Article Text


Negative stress echocardiographic responses in normotensive and hypertensive patients with angina pectoris, positive exercise stress testing, and normal coronary arteriograms
  1. E G Zouridakisa,
  2. I D Coxa,
  3. X Garcia-Molla,
  4. S Browna,
  5. P Nihoyannopoulosb,
  6. J C Kaskia
  1. aDepartment of Cardiological Sciences, St George's Hospital Medical School, London SW17 0RE, UK, bDepartment of Cardiology, Hammersmith Hospital, London W12 0HS, UK
  1. Professor Kaski email: jkaski{at}


OBJECTIVES To systematically compare the results of dobutamine stress echocardiography in matched groups of hypertensive and normotensive patients with anginal chest pain and normal coronary arteriograms (CPNA).

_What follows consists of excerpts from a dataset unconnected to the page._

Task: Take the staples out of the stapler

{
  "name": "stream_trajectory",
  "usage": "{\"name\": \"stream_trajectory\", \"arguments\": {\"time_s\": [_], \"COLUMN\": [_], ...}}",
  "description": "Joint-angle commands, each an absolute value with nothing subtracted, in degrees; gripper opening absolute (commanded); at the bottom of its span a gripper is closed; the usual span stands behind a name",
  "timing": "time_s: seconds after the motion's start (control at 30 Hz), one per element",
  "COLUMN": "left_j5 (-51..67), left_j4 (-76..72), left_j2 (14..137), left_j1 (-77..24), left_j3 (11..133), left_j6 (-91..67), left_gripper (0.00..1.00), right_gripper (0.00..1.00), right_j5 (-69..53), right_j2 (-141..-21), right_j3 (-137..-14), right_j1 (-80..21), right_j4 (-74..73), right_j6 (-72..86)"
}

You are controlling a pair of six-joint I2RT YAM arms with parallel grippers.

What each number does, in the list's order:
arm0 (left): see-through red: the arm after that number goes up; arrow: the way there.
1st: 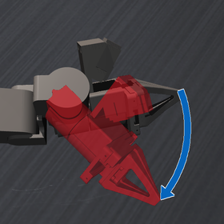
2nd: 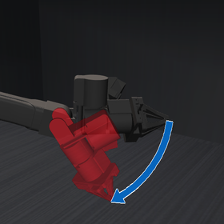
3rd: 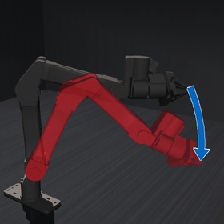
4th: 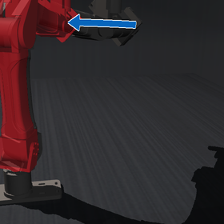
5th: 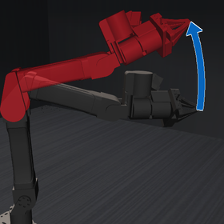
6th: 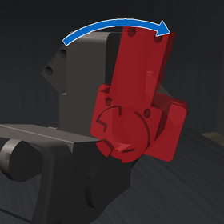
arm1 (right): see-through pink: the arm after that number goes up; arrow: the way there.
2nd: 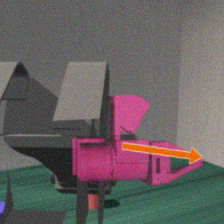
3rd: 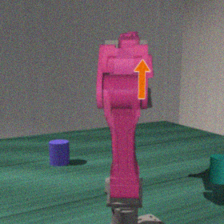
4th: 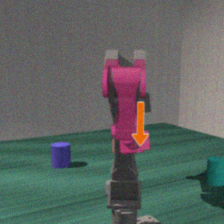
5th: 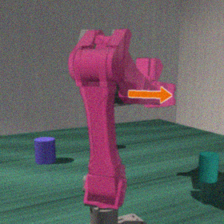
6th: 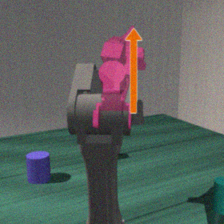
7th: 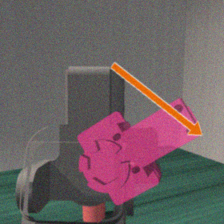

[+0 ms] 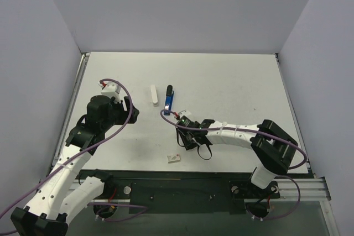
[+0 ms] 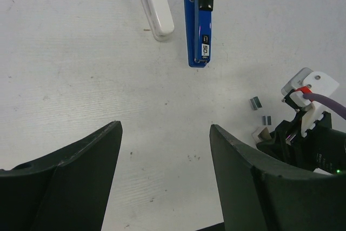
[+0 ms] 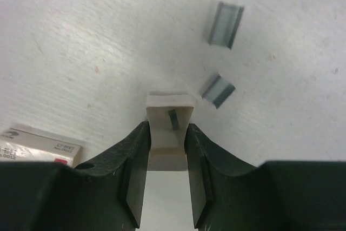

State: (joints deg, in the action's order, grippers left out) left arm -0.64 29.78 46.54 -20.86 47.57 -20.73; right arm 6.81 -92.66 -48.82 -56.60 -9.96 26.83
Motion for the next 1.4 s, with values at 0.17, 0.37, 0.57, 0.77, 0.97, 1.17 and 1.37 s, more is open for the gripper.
{"name": "stream_trajectory", "arguments": {"time_s": [0.17, 0.37, 0.57, 0.77, 0.97, 1.17, 1.37], "left_j5": [1.5, 2.4, 3.6, 3.9, 3.7, 3.7, 3.7], "left_j4": [27.7, 27.4, 26.9, 26.9, 27.1, 27.0, 27.1], "left_j2": [46.5, 46.4, 46.3, 46.1, 45.9, 45.9, 45.8], "left_j1": [-19.6, -19.6, -19.2, -18.8, -18.7, -18.5, -18.4], "left_j3": [47.5, 47.4, 47.3, 47.2, 47.2, 47.0, 47.0], "left_j6": [-20.6, -20.7, -20.7, -20.8, -20.9, -21.0, -21.0], "left_gripper": [0.76, 0.76, 0.76, 0.76, 0.76, 0.76, 0.76], "right_gripper": [0.28, 0.49, 0.52, 0.51, 0.44, 0.29, 0.17], "right_j5": [-2.1, -2.8, -1.6, -2.4, -0.6, -0.8, 2.1], "right_j2": [-100.0, -96.8, -89.4, -85.8, -86.7, -90.2, -93.9], "right_j3": [-61.0, -63.1, -58.2, -54.2, -51.8, -50.2, -51.4], "right_j1": [-54.2, -54.2, -54.3, -55.5, -59.1, -59.8, -59.2], "right_j4": [-9.8, -12.1, -12.9, -13.2, -12.2, -9.8, -9.3], "right_j6": [16.4, 15.2, 18.0, 24.0, 28.1, 30.1, 31.1]}}
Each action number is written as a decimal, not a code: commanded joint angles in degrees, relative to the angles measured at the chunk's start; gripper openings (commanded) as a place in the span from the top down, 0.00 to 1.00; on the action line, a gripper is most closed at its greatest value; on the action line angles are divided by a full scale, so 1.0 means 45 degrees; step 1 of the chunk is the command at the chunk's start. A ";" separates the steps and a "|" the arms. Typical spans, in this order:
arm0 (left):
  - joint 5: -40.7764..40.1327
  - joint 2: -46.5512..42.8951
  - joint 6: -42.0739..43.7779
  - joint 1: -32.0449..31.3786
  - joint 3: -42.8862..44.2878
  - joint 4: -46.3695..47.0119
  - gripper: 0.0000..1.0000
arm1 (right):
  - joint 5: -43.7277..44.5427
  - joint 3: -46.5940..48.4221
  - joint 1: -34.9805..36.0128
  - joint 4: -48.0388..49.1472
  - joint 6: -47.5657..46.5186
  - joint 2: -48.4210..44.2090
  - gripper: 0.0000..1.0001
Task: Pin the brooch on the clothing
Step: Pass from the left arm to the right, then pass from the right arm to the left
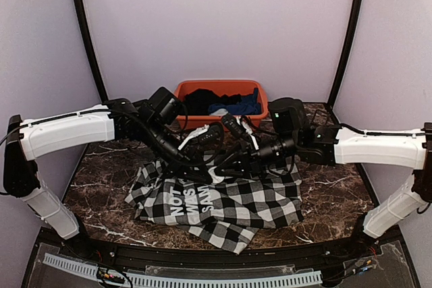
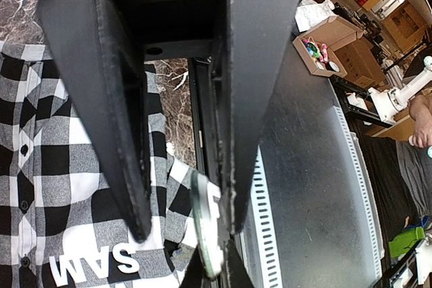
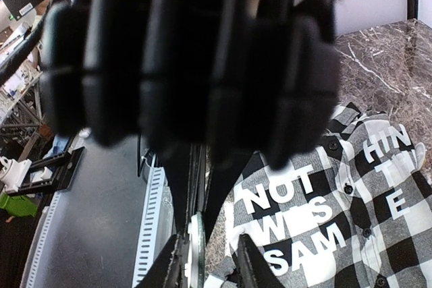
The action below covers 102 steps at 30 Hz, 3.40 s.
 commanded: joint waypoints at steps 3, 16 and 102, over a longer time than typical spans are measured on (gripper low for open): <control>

SETTING University hospital.

SUBJECTS 33 patients with exertional anginal chest pain, a positive exercise stress ECG, and a completely normal coronary arteriogram; 17 had a history of systemic hypertension (14 women; mean (SD) age 57 (6) years), and 16 had no hypertensive history (12 women; age 54 (9) years).

METHODS Ambulatory ECG monitoring, dobutamine stress echocardiography, and thallium-201 single photon emission computed tomography (SPECT) were performed in all subjects.

RESULTS All patients had normal left ventricular systolic function at rest and none fulfilled the criteria for ventricular hypertrophy. Eight normotensive patients and 10 hypertensive patients had perfusion abnormalities on thallium SPECT (p = 0.61). Dobutamine infusion reproduced anginal pain in seven normotensive and seven hypertensive patients (p = 0.88). ST segment depression was also recorded in eight normotensive patients and seven hypertensive patients (p = 0.61). No patient in either group developed regional wall motion abnormalities during dobutamine stress echocardiography.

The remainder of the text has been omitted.